The number of lines containing the word "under" is all you should give; count them in the records below.

[Data excerpts]
........

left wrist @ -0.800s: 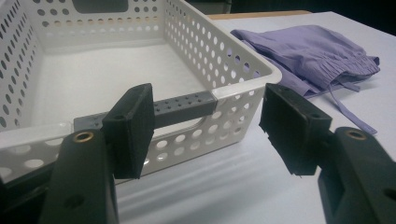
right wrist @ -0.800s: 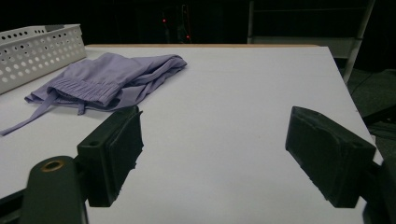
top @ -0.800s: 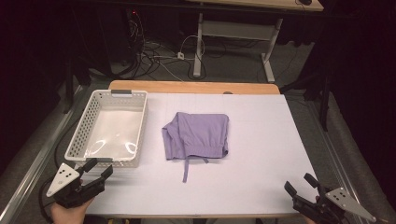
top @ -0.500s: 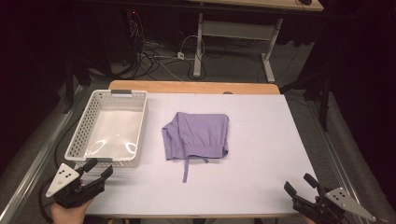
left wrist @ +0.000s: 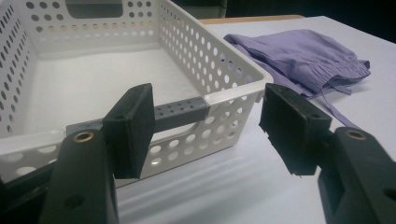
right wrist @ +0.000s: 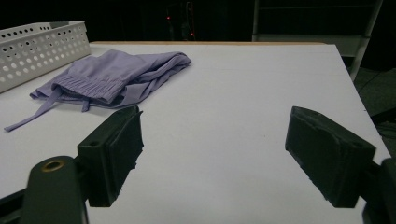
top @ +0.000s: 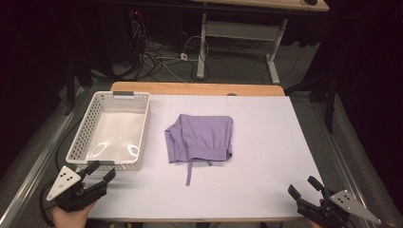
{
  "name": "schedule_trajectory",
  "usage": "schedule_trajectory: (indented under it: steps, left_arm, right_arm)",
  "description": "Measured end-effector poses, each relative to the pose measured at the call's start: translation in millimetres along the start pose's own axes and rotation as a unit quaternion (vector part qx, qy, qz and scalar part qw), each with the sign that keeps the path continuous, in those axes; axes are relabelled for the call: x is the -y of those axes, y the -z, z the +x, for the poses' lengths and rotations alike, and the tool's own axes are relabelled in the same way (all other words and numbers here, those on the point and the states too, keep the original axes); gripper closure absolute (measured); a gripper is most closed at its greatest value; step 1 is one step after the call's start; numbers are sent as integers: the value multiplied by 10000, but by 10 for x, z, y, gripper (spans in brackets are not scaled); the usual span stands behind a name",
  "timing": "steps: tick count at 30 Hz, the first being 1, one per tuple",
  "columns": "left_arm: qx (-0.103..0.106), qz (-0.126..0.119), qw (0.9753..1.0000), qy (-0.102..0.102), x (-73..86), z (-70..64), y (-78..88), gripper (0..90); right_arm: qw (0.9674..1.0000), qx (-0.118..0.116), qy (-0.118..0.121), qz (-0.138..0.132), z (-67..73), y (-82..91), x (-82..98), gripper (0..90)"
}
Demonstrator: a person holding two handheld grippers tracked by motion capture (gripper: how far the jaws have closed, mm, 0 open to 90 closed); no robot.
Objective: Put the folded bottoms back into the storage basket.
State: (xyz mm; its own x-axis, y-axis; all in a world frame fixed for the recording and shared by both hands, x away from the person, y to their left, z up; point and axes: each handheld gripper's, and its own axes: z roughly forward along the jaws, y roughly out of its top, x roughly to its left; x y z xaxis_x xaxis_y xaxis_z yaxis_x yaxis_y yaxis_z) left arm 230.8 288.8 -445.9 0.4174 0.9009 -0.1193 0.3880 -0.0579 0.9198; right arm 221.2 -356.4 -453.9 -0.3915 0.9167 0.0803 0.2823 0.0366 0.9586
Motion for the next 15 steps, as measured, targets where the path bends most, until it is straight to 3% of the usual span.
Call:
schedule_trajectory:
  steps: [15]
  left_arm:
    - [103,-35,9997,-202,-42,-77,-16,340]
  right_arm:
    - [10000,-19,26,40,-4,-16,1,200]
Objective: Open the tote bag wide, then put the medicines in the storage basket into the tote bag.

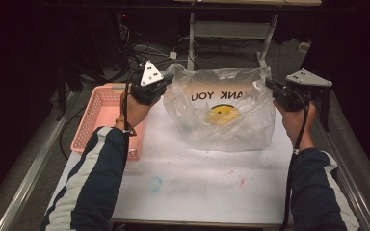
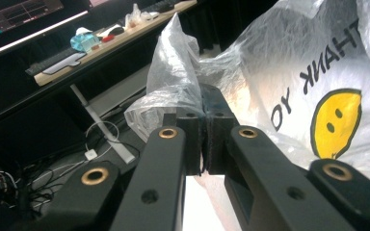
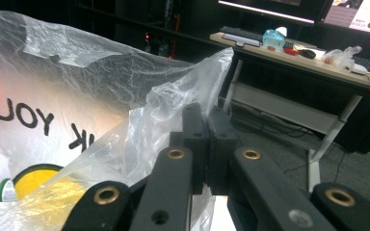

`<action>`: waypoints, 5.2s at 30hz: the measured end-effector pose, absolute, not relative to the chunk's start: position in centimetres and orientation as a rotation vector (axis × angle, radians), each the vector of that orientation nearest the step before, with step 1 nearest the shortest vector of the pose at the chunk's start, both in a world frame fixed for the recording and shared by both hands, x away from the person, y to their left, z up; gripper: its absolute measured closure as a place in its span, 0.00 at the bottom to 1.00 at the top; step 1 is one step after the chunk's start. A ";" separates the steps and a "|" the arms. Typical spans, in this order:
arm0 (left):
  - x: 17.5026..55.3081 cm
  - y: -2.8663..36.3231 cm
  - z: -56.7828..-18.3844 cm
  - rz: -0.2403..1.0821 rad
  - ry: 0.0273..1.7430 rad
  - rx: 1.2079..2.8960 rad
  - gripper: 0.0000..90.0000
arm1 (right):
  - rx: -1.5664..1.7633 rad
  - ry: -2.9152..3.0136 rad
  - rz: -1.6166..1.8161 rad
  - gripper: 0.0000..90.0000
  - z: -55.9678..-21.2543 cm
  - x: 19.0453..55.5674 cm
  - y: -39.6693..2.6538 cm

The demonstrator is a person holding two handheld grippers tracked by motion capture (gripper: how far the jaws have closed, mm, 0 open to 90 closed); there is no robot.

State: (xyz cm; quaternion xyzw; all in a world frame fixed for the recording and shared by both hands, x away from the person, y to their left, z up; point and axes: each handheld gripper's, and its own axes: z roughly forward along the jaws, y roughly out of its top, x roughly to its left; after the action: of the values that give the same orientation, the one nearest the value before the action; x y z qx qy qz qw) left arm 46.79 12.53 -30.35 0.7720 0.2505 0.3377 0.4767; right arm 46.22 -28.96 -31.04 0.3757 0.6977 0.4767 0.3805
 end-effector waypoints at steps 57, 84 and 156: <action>44.0 9.5 -21.9 0.872 0.483 1.686 0.95 | 0.885 1.710 1.357 1.00 -22.8 45.1 -27.0; 45.9 9.4 -30.4 0.758 0.604 1.770 0.28 | 1.200 1.642 1.013 1.00 -28.3 52.4 -32.7; 37.8 12.7 -36.7 0.881 0.469 1.908 0.21 | 0.733 1.835 1.249 0.36 -34.1 37.0 -26.5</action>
State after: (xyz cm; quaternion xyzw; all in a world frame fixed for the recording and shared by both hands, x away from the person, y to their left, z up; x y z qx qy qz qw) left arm 37.78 12.71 -36.70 0.7802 0.1918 0.3600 0.4743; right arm 36.95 -26.48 -34.14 0.2885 0.7225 0.4916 0.3913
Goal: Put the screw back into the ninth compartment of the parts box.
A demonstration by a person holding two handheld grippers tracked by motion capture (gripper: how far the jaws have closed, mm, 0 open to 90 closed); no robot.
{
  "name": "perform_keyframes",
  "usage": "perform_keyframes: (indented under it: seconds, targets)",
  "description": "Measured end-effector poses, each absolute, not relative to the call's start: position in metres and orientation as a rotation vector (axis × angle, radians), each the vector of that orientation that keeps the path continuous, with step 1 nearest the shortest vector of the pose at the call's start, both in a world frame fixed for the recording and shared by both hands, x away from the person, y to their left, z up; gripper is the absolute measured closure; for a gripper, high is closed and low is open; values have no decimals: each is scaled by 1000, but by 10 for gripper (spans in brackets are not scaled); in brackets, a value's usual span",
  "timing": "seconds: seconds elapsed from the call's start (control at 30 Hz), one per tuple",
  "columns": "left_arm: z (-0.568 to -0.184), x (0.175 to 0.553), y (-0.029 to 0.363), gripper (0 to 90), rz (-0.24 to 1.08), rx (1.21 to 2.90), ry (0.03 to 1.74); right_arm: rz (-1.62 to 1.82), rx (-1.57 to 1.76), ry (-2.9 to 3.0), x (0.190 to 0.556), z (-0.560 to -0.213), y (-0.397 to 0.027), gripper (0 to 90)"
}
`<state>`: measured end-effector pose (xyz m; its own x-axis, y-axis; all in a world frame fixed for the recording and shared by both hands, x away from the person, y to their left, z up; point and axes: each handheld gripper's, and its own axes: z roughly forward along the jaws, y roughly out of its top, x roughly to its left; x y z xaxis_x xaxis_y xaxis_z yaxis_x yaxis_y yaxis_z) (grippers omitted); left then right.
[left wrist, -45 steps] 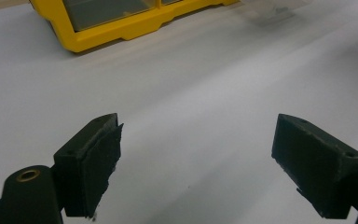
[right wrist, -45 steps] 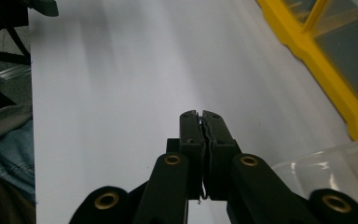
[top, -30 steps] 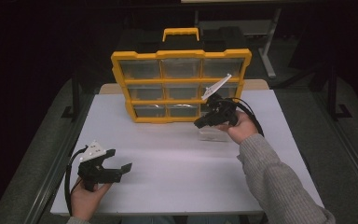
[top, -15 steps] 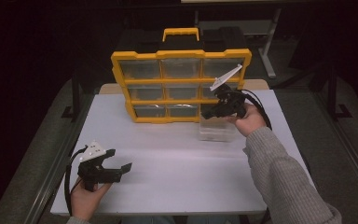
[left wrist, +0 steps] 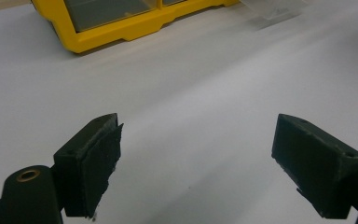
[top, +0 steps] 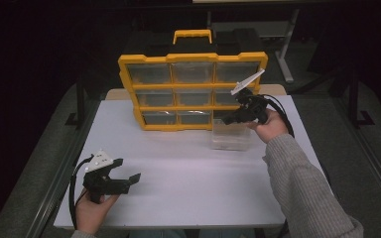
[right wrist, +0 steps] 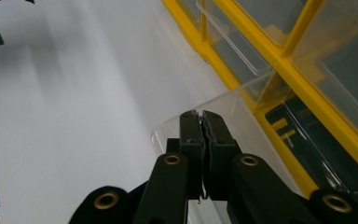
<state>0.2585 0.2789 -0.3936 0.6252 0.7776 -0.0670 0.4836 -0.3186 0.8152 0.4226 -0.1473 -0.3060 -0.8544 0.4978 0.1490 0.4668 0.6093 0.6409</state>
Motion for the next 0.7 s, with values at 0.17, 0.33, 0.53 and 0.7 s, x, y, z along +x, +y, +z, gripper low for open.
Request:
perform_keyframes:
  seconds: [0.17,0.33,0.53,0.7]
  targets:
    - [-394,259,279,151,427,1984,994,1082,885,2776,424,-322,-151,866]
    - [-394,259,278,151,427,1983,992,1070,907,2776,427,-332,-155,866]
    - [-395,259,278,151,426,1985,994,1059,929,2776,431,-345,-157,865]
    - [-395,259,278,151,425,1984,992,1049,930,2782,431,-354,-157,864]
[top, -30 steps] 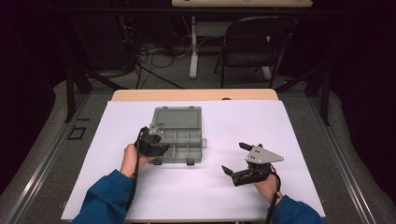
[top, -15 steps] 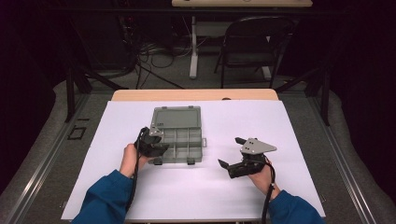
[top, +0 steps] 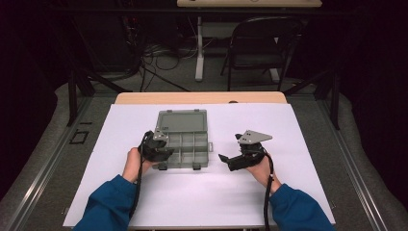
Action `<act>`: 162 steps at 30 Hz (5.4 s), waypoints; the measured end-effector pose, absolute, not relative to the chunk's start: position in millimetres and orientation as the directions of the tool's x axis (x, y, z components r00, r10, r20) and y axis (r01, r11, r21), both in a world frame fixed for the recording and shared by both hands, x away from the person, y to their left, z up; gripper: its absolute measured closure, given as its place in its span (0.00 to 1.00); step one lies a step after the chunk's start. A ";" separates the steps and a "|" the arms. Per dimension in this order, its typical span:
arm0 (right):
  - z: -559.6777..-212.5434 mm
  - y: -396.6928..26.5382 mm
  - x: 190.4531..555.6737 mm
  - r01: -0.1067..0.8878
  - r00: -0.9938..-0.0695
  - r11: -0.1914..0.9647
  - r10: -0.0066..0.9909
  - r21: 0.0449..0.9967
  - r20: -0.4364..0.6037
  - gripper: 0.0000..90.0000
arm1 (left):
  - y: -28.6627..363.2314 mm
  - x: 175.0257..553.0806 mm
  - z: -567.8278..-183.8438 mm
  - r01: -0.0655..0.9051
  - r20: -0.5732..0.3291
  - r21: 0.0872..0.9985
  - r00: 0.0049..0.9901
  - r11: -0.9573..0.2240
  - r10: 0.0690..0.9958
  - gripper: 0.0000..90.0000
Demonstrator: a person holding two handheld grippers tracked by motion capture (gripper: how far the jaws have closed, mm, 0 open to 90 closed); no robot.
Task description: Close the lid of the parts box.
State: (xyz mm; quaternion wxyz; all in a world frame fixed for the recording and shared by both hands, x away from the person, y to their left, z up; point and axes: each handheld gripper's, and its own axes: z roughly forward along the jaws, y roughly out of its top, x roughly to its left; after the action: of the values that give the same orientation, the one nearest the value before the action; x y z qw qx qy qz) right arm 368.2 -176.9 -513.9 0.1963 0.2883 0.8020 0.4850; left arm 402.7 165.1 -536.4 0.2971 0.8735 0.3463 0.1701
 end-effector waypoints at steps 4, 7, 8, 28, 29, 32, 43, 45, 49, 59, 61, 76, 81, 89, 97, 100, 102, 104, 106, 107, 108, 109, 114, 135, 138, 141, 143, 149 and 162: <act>-514.5 -171.9 379.8 0.286 -0.758 0.381 0.651 0.879 -0.035 0.03 | 165.4 403.0 -536.3 0.499 0.093 0.637 0.707 -0.588 0.701 0.61; -515.6 -168.1 389.6 0.297 -0.760 0.381 0.650 0.875 -0.025 0.02 | 165.7 403.3 -536.3 0.497 0.090 0.637 0.711 -0.589 0.697 0.61; -515.8 -167.0 392.5 0.299 -0.762 0.383 0.647 0.874 -0.023 0.01 | 165.9 403.5 -536.3 0.496 0.089 0.637 0.714 -0.591 0.695 0.61; -509.6 -146.1 443.5 0.343 -0.737 0.415 0.675 0.843 -0.032 0.62 | 166.5 404.0 -536.5 0.494 0.083 0.639 0.717 -0.590 0.692 0.60; -510.0 -143.9 445.6 0.343 -0.740 0.423 0.672 0.839 -0.036 0.70 | 166.5 404.0 -536.5 0.494 0.083 0.639 0.718 -0.589 0.691 0.60; -511.6 -136.5 453.2 0.347 -0.747 0.464 0.663 0.815 -0.059 0.85 | 166.6 404.0 -536.6 0.494 0.082 0.640 0.718 -0.589 0.691 0.61; -524.9 -117.0 477.0 0.402 -0.722 0.529 0.685 0.747 -0.097 1.00 | 166.8 404.2 -536.8 0.492 0.080 0.642 0.720 -0.588 0.690 0.60; -529.2 -114.4 478.5 0.415 -0.721 0.542 0.686 0.730 -0.099 1.00 | 166.8 404.2 -536.8 0.493 0.080 0.642 0.719 -0.588 0.690 0.60; -533.7 -110.9 481.0 0.425 -0.717 0.554 0.689 0.716 -0.107 1.00 | 166.7 404.2 -536.8 0.493 0.081 0.641 0.719 -0.588 0.690 0.60; -535.0 -105.0 491.8 0.461 -0.715 0.572 0.692 0.678 -0.098 1.00 | 166.9 404.3 -536.9 0.492 0.079 0.642 0.720 -0.588 0.689 0.60; -536.1 -103.5 492.8 0.462 -0.715 0.575 0.692 0.676 -0.101 1.00 | 166.8 404.2 -536.9 0.492 0.079 0.643 0.720 -0.588 0.690 0.61; -541.3 -96.5 501.4 0.498 -0.713 0.617 0.691 0.610 -0.117 1.00 | 166.9 404.3 -537.0 0.492 0.079 0.643 0.720 -0.587 0.689 0.61; -545.0 -94.4 502.6 0.520 -0.705 0.616 0.700 0.593 -0.109 1.00 | 166.9 404.3 -537.1 0.491 0.079 0.643 0.721 -0.587 0.689 0.61; -546.9 -94.0 505.0 0.527 -0.701 0.609 0.706 0.593 -0.101 1.00 | 167.1 404.5 -537.5 0.487 0.080 0.645 0.724 -0.589 0.685 0.61; -548.1 -94.2 508.6 0.518 -0.698 0.599 0.709 0.611 -0.103 1.00 | 166.9 404.5 -538.0 0.482 0.085 0.644 0.727 -0.594 0.682 0.61; -549.0 -94.9 508.7 0.525 -0.690 0.579 0.719 0.623 -0.087 1.00 | 166.9 404.4 -538.0 0.482 0.085 0.644 0.727 -0.595 0.681 0.61; -549.2 -95.4 509.0 0.529 -0.686 0.571 0.723 0.628 -0.079 1.00 | 166.9 404.4 -537.9 0.480 0.088 0.643 0.728 -0.596 0.680 0.61; -549.3 -96.0 509.3 0.525 -0.684 0.565 0.725 0.637 -0.079 1.00 | 167.0 404.5 -538.0 0.479 0.088 0.643 0.728 -0.597 0.679 0.61; -548.9 -96.7 509.1 0.528 -0.681 0.553 0.730 0.645 -0.068 1.00 | 166.9 404.5 -538.0 0.478 0.090 0.643 0.729 -0.598 0.679 0.61; -548.6 -96.8 508.8 0.531 -0.677 0.547 0.733 0.648 -0.064 1.00 | 167.0 404.5 -538.0 0.477 0.090 0.643 0.729 -0.599 0.678 0.61; -548.0 -97.6 509.3 0.519 -0.682 0.549 0.728 0.655 -0.071 1.00 | 167.0 404.5 -538.0 0.477 0.090 0.643 0.729 -0.599 0.678 0.61; -547.1 -97.4 508.3 0.532 -0.671 0.538 0.739 0.654 -0.062 1.00 | 167.0 404.5 -538.0 0.477 0.091 0.643 0.730 -0.599 0.678 0.61; -544.7 -98.7 508.4 0.511 -0.671 0.528 0.738 0.679 -0.069 1.00 | 167.0 404.5 -538.1 0.477 0.091 0.644 0.729 -0.599 0.678 0.61; -531.0 -103.5 505.3 0.438 -0.664 0.492 0.741 0.752 -0.098 1.00 | 166.7 404.4 -538.1 0.477 0.092 0.643 0.729 -0.599 0.679 0.61; -529.1 -103.3 504.2 0.431 -0.661 0.481 0.744 0.763 -0.096 1.00 | 166.5 404.3 -538.2 0.479 0.090 0.643 0.728 -0.597 0.680 0.61; -526.0 -103.5 502.8 0.425 -0.658 0.478 0.746 0.769 -0.101 1.00 | 166.5 404.3 -538.2 0.479 0.090 0.643 0.727 -0.597 0.680 0.61; -524.0 -103.7 501.8 0.416 -0.659 0.478 0.745 0.773 -0.105 1.00 | 166.5 404.2 -538.2 0.480 0.090 0.643 0.726 -0.597 0.681 0.61; -521.1 -104.1 500.3 0.406 -0.658 0.469 0.746 0.784 -0.106 1.00 | 166.1 404.1 -538.2 0.483 0.089 0.644 0.724 -0.594 0.684 0.61; -510.0 -107.0 495.3 0.366 -0.660 0.452 0.742 0.814 -0.116 1.00 | 166.2 404.2 -538.0 0.481 0.091 0.642 0.725 -0.596 0.683 0.61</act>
State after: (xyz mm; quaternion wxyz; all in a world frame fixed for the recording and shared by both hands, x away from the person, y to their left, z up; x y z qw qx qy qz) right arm 495.3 -107.0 -510.0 0.2357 0.3383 0.8187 0.3996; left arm 404.2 166.2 -538.0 0.3031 0.8779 0.3316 0.1661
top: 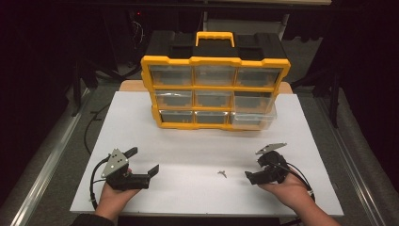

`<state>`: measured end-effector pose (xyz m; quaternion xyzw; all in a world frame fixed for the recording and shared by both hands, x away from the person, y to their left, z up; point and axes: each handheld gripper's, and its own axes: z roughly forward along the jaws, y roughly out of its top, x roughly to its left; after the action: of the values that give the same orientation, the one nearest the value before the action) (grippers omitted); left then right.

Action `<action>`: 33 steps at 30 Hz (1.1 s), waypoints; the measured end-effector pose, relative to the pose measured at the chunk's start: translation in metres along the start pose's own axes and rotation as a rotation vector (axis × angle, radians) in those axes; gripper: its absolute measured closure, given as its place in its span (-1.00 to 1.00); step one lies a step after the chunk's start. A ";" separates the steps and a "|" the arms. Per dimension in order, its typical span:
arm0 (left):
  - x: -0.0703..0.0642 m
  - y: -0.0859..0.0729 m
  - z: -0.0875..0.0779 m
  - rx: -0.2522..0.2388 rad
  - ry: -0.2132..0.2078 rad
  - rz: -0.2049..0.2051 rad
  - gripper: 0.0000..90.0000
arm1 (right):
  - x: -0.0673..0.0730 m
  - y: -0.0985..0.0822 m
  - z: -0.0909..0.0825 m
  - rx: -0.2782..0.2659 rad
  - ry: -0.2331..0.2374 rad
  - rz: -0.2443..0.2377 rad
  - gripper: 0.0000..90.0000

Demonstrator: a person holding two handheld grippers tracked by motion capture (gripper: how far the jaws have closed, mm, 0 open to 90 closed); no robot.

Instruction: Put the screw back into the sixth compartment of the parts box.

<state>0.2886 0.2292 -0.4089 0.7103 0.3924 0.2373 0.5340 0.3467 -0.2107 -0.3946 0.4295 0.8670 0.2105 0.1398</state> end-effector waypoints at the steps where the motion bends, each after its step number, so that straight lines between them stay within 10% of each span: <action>1: 0.000 0.000 0.000 -0.001 0.000 -0.001 -1.00 | 0.001 0.001 0.000 0.015 0.001 -0.010 -0.61; 33: -0.004 -0.001 0.000 -0.002 -0.020 0.017 -1.00 | 0.009 0.023 -0.003 0.250 0.032 -0.141 -0.03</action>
<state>0.2864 0.2263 -0.4099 0.7156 0.3808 0.2350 0.5364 0.3556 -0.1917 -0.3810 0.3781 0.9166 0.0974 0.0860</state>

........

Response box -
2